*** Opening Records ***

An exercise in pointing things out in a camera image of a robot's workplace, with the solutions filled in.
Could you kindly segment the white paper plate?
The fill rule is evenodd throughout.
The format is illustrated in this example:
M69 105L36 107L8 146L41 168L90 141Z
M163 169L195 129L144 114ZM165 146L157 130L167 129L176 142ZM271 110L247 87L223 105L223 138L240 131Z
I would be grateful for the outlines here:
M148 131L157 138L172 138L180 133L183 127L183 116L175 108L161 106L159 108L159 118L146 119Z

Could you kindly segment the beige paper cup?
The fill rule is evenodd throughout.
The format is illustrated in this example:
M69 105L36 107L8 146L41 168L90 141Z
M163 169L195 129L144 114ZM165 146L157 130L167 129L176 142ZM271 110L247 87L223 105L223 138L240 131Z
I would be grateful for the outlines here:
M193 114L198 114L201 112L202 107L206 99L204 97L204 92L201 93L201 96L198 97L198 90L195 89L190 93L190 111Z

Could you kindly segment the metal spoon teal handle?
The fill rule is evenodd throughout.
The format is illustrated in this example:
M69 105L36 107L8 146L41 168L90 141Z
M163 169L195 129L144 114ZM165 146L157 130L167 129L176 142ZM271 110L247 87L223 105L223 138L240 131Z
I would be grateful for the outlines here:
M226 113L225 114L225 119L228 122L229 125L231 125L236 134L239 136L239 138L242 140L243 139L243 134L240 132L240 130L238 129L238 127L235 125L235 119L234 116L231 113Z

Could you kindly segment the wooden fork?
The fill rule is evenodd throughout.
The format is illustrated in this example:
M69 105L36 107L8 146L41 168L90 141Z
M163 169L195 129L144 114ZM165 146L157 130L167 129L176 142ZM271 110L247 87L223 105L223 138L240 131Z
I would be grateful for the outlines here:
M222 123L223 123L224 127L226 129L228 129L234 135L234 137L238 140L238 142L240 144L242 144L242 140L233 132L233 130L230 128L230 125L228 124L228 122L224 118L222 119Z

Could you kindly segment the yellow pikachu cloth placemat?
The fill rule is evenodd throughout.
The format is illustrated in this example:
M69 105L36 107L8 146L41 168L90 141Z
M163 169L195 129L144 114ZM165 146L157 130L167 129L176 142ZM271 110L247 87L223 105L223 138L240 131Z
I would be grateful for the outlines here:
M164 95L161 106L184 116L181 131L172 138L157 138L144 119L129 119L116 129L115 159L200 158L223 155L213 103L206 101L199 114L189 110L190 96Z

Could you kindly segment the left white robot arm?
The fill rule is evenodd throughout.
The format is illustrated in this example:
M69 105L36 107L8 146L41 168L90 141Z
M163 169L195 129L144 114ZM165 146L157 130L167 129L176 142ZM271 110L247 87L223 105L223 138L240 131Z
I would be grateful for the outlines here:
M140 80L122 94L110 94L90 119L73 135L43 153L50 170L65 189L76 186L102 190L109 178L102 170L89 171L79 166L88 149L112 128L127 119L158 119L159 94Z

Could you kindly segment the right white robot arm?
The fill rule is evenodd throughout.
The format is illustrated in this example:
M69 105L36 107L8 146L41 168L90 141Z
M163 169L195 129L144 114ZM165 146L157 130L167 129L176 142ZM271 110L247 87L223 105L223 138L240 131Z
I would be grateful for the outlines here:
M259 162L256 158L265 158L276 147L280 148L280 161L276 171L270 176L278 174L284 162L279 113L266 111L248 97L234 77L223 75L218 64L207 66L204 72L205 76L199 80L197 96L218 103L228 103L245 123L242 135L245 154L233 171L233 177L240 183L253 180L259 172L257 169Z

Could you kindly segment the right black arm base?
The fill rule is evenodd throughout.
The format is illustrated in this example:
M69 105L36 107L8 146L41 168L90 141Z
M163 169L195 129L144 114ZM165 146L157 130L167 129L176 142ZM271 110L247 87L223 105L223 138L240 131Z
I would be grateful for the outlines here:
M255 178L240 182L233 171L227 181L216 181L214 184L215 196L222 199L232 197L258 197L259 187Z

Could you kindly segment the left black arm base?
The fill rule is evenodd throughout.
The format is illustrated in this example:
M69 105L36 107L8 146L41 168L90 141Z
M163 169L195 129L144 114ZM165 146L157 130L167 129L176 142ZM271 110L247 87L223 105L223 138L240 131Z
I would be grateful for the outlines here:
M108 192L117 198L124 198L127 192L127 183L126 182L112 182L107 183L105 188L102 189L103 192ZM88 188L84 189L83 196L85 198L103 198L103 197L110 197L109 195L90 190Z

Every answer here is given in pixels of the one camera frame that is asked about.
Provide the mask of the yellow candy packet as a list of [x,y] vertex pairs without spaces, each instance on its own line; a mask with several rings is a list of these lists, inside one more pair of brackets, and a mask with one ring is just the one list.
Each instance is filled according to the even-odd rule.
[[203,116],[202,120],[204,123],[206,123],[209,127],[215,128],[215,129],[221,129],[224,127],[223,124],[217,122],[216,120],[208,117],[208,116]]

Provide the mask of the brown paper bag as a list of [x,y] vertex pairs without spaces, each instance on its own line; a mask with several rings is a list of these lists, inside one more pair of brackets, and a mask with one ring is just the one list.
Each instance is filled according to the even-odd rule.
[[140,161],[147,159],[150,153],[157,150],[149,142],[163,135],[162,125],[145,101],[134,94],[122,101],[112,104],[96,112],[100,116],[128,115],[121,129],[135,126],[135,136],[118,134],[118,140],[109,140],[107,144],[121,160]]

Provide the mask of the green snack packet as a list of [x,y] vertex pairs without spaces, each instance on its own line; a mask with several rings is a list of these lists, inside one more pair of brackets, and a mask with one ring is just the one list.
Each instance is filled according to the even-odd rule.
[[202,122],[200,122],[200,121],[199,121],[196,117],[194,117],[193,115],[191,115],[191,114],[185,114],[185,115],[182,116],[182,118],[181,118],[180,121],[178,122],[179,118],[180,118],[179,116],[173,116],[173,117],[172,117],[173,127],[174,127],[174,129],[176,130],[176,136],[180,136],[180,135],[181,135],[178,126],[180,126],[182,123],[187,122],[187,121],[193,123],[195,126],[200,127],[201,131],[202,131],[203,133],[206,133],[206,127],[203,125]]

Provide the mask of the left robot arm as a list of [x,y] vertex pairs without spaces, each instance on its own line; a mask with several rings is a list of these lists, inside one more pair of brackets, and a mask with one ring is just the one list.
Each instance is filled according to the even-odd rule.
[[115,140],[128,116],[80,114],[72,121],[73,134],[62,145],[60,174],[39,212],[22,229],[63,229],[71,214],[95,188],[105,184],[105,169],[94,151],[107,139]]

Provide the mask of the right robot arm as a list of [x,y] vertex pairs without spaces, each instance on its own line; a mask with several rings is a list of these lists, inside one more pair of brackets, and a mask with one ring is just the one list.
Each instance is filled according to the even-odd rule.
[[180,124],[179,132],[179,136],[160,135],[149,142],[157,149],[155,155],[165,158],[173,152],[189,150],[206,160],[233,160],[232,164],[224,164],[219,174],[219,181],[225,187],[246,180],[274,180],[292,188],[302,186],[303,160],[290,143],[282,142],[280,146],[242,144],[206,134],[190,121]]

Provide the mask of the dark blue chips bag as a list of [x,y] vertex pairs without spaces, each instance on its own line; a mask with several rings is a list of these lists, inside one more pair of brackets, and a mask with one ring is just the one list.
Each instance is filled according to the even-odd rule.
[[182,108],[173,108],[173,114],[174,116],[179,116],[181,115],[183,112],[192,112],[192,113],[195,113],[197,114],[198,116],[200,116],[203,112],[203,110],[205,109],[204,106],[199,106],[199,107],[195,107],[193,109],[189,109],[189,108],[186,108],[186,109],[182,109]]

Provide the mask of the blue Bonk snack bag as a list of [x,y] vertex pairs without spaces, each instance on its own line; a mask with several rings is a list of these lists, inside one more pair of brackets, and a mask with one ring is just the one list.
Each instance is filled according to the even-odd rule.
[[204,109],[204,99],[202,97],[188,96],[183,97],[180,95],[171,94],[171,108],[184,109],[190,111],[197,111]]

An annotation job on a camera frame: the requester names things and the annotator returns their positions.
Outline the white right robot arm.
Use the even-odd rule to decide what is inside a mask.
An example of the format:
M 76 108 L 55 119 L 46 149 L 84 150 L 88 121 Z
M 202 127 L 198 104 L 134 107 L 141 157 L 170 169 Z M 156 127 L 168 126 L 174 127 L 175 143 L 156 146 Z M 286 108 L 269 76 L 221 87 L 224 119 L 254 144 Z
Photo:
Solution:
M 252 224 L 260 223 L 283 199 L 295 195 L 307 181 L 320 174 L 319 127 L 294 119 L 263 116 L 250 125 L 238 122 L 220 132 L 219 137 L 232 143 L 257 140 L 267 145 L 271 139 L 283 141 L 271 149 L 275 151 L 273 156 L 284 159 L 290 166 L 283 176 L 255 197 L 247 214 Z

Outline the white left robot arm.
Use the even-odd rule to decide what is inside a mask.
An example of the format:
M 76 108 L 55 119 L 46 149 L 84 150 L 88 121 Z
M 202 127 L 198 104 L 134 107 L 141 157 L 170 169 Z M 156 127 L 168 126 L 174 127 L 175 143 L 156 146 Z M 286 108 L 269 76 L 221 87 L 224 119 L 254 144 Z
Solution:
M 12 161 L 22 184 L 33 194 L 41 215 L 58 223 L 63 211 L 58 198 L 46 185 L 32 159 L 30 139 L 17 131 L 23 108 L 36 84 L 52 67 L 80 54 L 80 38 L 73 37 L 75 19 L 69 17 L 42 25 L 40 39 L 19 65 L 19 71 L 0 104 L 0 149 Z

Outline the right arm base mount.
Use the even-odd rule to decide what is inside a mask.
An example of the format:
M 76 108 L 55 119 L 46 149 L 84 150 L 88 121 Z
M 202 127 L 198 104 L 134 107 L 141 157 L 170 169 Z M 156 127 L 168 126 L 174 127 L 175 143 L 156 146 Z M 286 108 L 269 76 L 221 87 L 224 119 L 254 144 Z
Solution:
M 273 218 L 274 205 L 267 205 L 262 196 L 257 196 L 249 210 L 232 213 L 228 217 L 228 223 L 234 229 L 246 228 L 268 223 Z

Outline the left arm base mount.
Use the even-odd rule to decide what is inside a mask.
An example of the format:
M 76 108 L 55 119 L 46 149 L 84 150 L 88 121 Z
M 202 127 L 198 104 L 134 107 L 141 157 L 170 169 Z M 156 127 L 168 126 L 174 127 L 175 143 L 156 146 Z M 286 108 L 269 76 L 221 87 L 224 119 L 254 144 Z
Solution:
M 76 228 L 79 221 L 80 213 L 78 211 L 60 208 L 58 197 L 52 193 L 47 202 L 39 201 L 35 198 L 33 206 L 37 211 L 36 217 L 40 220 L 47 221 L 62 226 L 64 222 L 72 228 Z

*** Closing Records ***

_Problem_. In the records above, how many lines contain the string "frame"? Reply with the number only.

_Problem solution_. 2